*Required action:* Type out the whole listing again exactly, pictures omitted.

*Dataset extract:*
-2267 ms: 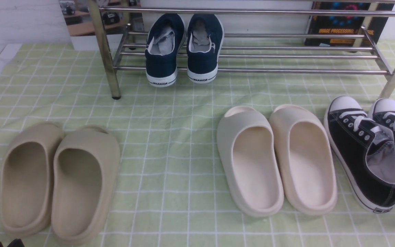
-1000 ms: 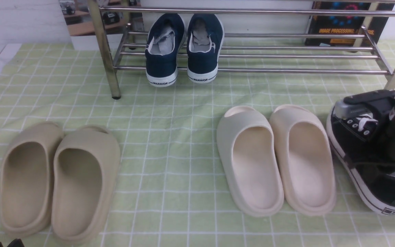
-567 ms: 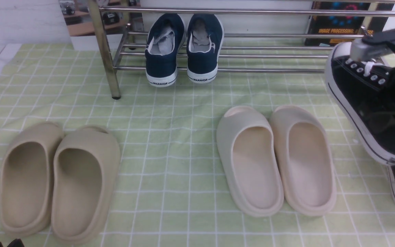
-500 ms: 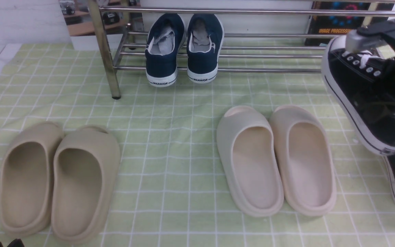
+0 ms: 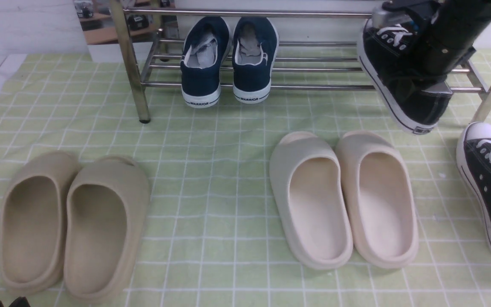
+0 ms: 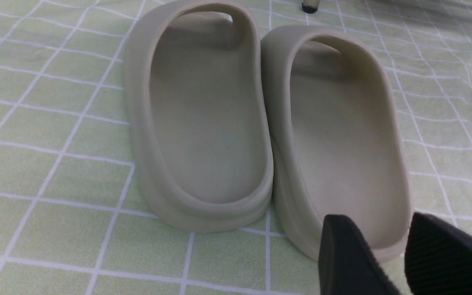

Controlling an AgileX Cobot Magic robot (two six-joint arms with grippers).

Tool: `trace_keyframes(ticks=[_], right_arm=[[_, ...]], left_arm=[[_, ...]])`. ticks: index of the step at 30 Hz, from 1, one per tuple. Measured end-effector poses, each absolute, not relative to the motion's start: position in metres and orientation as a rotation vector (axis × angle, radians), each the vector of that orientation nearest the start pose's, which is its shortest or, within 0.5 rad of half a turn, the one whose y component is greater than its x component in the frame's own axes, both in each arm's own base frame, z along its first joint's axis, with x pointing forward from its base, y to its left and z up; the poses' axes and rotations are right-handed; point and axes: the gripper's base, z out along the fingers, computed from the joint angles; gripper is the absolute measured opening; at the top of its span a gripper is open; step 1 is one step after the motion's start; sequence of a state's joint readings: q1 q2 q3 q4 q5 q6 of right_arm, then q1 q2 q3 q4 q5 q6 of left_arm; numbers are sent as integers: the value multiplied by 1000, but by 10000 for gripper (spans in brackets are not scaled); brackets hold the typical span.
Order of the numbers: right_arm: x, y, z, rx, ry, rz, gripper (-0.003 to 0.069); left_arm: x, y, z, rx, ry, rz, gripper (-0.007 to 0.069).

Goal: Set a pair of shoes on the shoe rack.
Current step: Use the right arm to put a shoe into the shoe rack

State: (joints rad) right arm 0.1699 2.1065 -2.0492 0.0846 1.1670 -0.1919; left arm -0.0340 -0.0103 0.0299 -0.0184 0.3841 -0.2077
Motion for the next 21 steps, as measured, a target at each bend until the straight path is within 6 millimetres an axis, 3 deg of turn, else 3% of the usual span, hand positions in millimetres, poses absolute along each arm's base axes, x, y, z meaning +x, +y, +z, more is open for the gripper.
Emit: trace_keyframes(ticks=[8,17,21], right_arm=[[492,88,279,-467,2610,58,14],[501,91,266,-460,2589,66,32],[504,91,270,-453,2546,53,139]], left_arm=[[52,-2,169,-175,1883,-183,238],[52,-2,169,-175,1883,-183,238],[52,-2,169,-175,1883,-183,238]])
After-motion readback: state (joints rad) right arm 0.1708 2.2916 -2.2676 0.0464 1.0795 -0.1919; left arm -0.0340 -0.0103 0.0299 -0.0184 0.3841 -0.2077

*Answer to this task:*
-2267 ms: 
-1000 ms: 
-567 ms: 
-500 ms: 
+0 ms: 
+0 ms: 

Controlling an AgileX Cobot Magic robot (two six-joint arms with grippers).

Tool: `trace_keyframes(ticks=[_], right_arm=[[_, ...]], left_arm=[[_, ...]])`. ticks: index of the step at 30 Hz, from 1, one per tuple. Measured end-effector poses, each absolute, not relative to the motion's start: position in metres and orientation as a rotation vector (axis × angle, radians), each the vector of that orientation nearest the start pose's, which is its shortest or, within 0.5 rad of half a turn, the one whose y component is greater than its x component in the frame's own axes, both in each arm's own base frame, z along its first joint's axis, with x pointing forward from its base, y to its left and z up; the poses' axes and rotations are right-handed; point and axes: the gripper's base, z out along the fingers, computed from the joint angles; gripper is the absolute measured opening; at the top of its span a gripper is open; step 1 is one step after the motion's start; sequence of a state's joint readings: q1 q2 q3 q4 q5 q6 of right_arm, then q1 q2 q3 q4 q5 q6 of left_arm; numbers are sent as integers: the value multiplied by 1000, but by 10000 for gripper (spans in brackets are not scaled); brackets hold the typical span.
Order of the numbers: right_arm: x, y, z, rx, ry, rz, gripper (-0.003 to 0.069); left_arm: x, y, z, rx, ry, rz, gripper (-0.007 to 0.069).

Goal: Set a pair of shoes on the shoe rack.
Current step: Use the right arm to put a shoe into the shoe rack

State: (joints rad) right arm 0.1699 2.1065 -2.0492 0.0846 1.1670 -0.1919; left arm -0.0340 -0.0103 0.0299 -0.0184 0.3841 -0.2077
Motion for the next 21 steps, as measured, a target at each bend until the straight path is within 6 millimetres an axis, 3 deg of turn, else 3% of the usual span, hand positions in millimetres, poses absolute along each arm's base axes, x, y, z meaning +x, +y, +z, more is open for the gripper.
Emit: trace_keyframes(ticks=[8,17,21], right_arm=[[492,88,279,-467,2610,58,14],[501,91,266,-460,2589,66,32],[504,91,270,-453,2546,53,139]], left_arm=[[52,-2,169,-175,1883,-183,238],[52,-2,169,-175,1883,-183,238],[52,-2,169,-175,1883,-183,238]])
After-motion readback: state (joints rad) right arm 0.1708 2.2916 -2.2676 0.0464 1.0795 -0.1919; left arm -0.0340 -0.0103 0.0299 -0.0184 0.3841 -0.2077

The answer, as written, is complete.